[EXTRACTED DATA Boundary: Start]

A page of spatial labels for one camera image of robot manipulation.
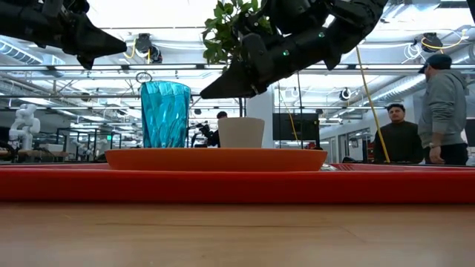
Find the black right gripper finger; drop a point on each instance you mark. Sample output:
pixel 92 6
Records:
pixel 234 83

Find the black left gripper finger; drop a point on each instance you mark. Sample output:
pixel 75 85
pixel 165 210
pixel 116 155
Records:
pixel 96 41

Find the blue faceted plastic cup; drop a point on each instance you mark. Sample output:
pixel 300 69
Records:
pixel 165 115

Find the orange round plate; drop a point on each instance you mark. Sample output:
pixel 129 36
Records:
pixel 215 160

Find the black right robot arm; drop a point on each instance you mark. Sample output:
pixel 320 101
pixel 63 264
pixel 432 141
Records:
pixel 356 18

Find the black background robot arm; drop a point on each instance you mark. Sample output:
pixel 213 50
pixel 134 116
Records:
pixel 202 133

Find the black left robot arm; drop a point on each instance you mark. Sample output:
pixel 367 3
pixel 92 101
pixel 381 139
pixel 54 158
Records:
pixel 18 22

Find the red plastic tray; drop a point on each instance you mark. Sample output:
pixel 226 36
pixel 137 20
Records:
pixel 237 187

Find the person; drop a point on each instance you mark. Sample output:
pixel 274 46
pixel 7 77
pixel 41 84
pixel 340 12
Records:
pixel 222 115
pixel 399 141
pixel 443 107

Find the green plant in white pot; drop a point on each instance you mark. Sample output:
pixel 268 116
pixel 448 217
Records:
pixel 222 37

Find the black monitor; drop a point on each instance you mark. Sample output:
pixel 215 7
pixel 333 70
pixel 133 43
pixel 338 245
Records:
pixel 308 126

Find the white humanoid robot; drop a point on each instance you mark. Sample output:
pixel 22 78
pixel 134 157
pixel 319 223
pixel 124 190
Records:
pixel 24 126

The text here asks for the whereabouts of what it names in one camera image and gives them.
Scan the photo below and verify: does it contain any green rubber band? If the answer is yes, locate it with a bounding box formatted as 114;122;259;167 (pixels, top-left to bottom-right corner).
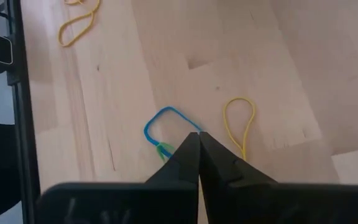
155;142;176;162

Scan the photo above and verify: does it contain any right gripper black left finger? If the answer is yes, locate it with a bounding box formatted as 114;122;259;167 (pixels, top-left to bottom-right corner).
145;131;201;185

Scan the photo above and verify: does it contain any yellow rubber band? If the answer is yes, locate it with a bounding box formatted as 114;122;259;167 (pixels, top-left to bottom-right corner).
57;0;101;48
222;96;257;161

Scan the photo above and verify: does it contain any blue rubber band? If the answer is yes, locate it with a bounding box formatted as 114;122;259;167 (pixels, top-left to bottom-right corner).
143;106;203;159

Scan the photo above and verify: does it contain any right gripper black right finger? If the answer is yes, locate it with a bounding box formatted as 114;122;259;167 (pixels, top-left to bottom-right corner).
199;131;278;224

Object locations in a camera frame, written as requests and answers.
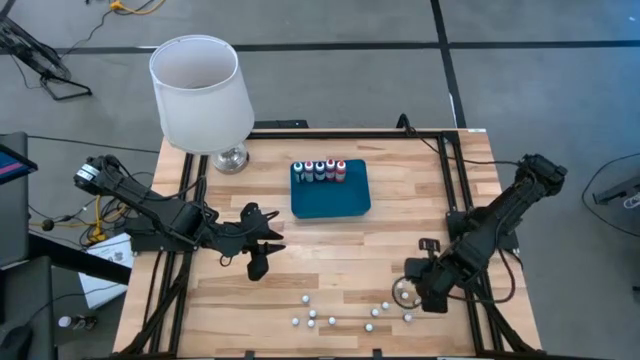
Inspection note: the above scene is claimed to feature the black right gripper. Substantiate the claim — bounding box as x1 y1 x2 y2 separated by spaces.
403 237 454 315

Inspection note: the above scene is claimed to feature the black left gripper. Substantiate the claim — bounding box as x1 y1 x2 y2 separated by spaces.
214 202 288 282

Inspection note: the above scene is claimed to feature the blue plastic tray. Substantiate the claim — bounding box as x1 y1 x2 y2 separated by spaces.
289 158 372 220

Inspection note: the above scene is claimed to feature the black power box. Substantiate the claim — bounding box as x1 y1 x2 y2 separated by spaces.
253 119 310 130

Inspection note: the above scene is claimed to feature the white shade silver table lamp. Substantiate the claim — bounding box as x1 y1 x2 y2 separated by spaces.
148 33 256 175

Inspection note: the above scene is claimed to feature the white paper sheet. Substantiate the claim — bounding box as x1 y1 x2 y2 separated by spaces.
78 232 136 310

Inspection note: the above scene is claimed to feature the black device white logo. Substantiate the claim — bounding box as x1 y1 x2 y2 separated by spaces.
592 174 640 211

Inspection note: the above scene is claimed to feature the brown bottle white cap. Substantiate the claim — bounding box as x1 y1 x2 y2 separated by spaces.
57 314 100 331

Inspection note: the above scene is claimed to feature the laptop with pink screen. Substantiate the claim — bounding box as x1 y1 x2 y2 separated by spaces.
0 143 39 186

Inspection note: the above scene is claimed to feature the black floor stand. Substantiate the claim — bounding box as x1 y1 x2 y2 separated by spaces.
0 14 94 102

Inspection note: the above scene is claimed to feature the black cable to right arm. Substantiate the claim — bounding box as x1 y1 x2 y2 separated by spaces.
397 113 525 167

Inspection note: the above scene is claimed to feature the yellow coiled cable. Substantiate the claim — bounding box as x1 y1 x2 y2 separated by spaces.
87 194 132 246

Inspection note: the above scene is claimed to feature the yellow extension cable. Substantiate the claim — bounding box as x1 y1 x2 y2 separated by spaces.
108 0 166 15

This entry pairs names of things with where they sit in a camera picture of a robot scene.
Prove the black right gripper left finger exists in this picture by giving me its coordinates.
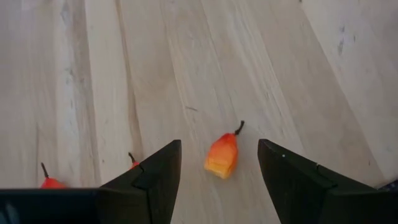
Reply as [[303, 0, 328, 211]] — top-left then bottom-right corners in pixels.
[[0, 139, 182, 224]]

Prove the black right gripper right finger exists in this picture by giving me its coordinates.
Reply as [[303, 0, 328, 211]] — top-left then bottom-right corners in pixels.
[[257, 138, 398, 224]]

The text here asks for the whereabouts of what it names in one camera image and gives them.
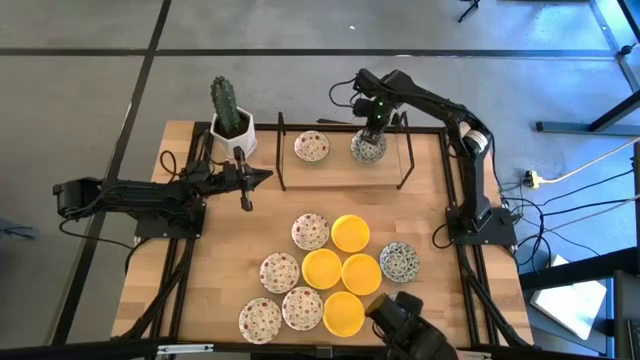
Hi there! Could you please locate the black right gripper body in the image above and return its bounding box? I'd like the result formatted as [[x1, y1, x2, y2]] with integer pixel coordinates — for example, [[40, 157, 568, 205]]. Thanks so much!
[[352, 97, 396, 132]]

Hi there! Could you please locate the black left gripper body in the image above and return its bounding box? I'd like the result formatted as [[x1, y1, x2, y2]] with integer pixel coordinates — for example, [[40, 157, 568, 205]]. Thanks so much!
[[219, 146, 254, 212]]

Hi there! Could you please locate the green red-floral mini bowl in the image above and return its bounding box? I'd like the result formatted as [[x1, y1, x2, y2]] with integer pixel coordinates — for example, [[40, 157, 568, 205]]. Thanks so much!
[[238, 297, 283, 345], [258, 252, 301, 295], [290, 212, 331, 252], [281, 286, 325, 332], [293, 129, 331, 163]]

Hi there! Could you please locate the yellow mini bowl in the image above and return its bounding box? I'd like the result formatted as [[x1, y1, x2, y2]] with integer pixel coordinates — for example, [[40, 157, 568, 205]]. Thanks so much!
[[330, 214, 372, 254], [322, 291, 366, 338], [340, 253, 384, 296], [301, 248, 344, 291]]

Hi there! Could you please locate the white hexagonal plant pot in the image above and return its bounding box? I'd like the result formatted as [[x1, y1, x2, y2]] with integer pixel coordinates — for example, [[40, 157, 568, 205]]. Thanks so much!
[[209, 107, 259, 161]]

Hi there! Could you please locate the green cactus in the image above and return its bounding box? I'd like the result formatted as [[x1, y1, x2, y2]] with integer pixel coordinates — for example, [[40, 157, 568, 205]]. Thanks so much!
[[209, 75, 242, 135]]

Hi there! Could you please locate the black tripod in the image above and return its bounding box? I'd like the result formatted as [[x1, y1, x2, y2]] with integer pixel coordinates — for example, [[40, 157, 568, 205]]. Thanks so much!
[[457, 0, 482, 24]]

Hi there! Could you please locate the black table leg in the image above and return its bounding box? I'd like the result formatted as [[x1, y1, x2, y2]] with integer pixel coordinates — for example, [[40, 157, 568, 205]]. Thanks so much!
[[535, 89, 640, 137]]

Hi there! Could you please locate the metal stand with black knob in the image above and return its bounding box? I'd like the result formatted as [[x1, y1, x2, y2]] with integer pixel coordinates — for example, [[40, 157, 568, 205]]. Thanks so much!
[[589, 0, 640, 94]]

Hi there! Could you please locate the white box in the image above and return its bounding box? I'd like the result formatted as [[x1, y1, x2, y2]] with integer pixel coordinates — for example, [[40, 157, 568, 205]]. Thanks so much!
[[529, 253, 609, 341]]

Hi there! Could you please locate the wooden shelf black wire frame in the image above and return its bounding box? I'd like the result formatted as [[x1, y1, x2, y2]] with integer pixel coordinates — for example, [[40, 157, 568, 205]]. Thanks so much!
[[275, 110, 416, 192]]

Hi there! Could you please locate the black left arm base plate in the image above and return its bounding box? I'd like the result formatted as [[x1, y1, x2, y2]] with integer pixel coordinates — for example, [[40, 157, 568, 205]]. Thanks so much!
[[133, 196, 207, 240]]

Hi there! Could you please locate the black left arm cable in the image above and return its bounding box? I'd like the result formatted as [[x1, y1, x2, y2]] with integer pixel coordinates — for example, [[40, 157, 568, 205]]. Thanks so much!
[[58, 217, 151, 274]]

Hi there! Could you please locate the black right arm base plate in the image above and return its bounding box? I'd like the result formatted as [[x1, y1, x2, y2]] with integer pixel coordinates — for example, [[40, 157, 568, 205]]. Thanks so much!
[[446, 206, 518, 247]]

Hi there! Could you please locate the black aluminium table frame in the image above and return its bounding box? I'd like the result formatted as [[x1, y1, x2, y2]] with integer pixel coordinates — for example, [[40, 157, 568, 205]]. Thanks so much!
[[119, 120, 534, 349]]

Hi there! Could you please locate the white floor cable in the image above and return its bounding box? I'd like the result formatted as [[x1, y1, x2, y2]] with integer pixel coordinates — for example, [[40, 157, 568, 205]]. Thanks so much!
[[538, 137, 640, 184]]

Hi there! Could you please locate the black frame crossbar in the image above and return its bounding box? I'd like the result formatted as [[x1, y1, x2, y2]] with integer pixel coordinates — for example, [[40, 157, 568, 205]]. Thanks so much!
[[0, 338, 640, 360]]

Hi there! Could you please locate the black desk frame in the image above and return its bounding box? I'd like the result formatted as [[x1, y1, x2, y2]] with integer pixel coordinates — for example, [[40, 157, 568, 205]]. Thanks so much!
[[518, 247, 640, 360]]

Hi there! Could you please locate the black floor cable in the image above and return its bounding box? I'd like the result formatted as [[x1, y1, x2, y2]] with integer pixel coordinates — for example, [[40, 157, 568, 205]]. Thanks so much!
[[542, 169, 635, 207]]

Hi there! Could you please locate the grey floor cable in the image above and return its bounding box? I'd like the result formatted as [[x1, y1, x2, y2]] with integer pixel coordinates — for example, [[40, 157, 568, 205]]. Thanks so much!
[[544, 196, 640, 235]]

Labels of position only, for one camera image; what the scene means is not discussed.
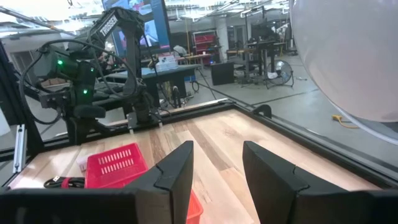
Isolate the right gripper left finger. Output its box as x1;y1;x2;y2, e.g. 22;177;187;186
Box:
124;140;194;224

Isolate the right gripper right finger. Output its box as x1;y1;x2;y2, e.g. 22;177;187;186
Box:
242;141;358;224

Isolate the black cable bundle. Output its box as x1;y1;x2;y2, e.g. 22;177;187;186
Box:
43;175;86;190

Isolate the orange plastic basket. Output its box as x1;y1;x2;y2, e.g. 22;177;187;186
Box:
185;189;205;224

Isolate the red plastic basket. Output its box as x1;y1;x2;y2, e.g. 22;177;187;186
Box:
84;142;149;189

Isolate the dark work table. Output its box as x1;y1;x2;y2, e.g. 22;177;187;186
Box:
105;64;201;108

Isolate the white box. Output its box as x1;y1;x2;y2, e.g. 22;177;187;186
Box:
155;55;178;72

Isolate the large display screen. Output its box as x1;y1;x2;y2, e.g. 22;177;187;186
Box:
101;0;172;55

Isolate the silver aluminium extrusion piece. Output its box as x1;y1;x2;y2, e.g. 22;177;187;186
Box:
12;124;26;174

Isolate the person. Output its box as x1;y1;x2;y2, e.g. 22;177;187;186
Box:
172;44;188;57

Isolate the black floor fan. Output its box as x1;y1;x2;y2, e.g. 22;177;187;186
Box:
266;60;295;90

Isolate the black cabinet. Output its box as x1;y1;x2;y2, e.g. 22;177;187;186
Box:
210;61;235;86

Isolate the red shelf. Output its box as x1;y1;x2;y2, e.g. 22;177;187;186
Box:
192;30;218;57

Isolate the white pillar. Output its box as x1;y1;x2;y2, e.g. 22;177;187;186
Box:
216;17;230;63

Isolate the round white lamp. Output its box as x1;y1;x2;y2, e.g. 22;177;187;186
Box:
289;0;398;147

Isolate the black frame post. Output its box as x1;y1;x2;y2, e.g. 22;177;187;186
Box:
0;40;44;156

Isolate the black corner bracket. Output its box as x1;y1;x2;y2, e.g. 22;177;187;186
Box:
252;104;273;119

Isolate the yellow floor cable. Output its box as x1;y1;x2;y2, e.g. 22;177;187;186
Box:
331;114;360;129

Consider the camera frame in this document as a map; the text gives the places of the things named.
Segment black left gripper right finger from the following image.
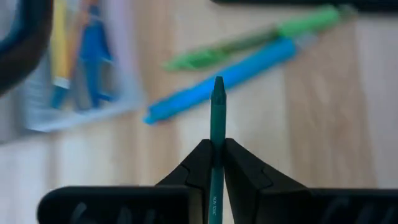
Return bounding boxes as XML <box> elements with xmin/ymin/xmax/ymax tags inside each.
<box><xmin>224</xmin><ymin>138</ymin><xmax>312</xmax><ymax>224</ymax></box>

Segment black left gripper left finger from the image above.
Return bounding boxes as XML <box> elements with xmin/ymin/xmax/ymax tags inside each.
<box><xmin>155</xmin><ymin>139</ymin><xmax>214</xmax><ymax>224</ymax></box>

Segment blue multicolour pen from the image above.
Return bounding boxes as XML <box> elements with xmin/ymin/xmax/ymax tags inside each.
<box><xmin>142</xmin><ymin>37</ymin><xmax>299</xmax><ymax>126</ymax></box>

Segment blue handled scissors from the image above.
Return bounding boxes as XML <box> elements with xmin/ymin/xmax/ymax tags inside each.
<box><xmin>77</xmin><ymin>4</ymin><xmax>114</xmax><ymax>108</ymax></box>

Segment light green mechanical pencil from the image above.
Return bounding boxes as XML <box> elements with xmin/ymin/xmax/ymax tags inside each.
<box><xmin>161</xmin><ymin>3</ymin><xmax>358</xmax><ymax>72</ymax></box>

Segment yellow highlighter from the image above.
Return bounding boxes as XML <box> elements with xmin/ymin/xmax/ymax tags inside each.
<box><xmin>49</xmin><ymin>0</ymin><xmax>72</xmax><ymax>90</ymax></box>

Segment orange pencil with blue end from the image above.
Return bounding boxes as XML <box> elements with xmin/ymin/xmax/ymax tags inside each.
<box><xmin>50</xmin><ymin>0</ymin><xmax>91</xmax><ymax>109</ymax></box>

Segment black marker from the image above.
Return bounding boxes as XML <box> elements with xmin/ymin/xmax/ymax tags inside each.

[EXTRACTED DATA Boundary: End]

Take the records from their first line through the line containing "pixel 63 264" and please return exactly those lines, both ends included, minus the pictures.

## SOLUTION TO THE EXERCISE
A page of spatial labels for one camera image of robot manipulation.
Find the black right gripper finger; drop a point on each instance you mark. Sample output:
pixel 92 6
Records:
pixel 234 83

Find the black left gripper finger; drop a point on each instance you mark. Sample output:
pixel 75 85
pixel 165 210
pixel 116 155
Records:
pixel 96 41

Find the blue faceted plastic cup; drop a point on each instance you mark. Sample output:
pixel 300 69
Records:
pixel 165 115

Find the orange round plate; drop a point on each instance you mark. Sample output:
pixel 129 36
Records:
pixel 215 160

Find the black right robot arm; drop a point on each instance you mark. Sample output:
pixel 320 101
pixel 63 264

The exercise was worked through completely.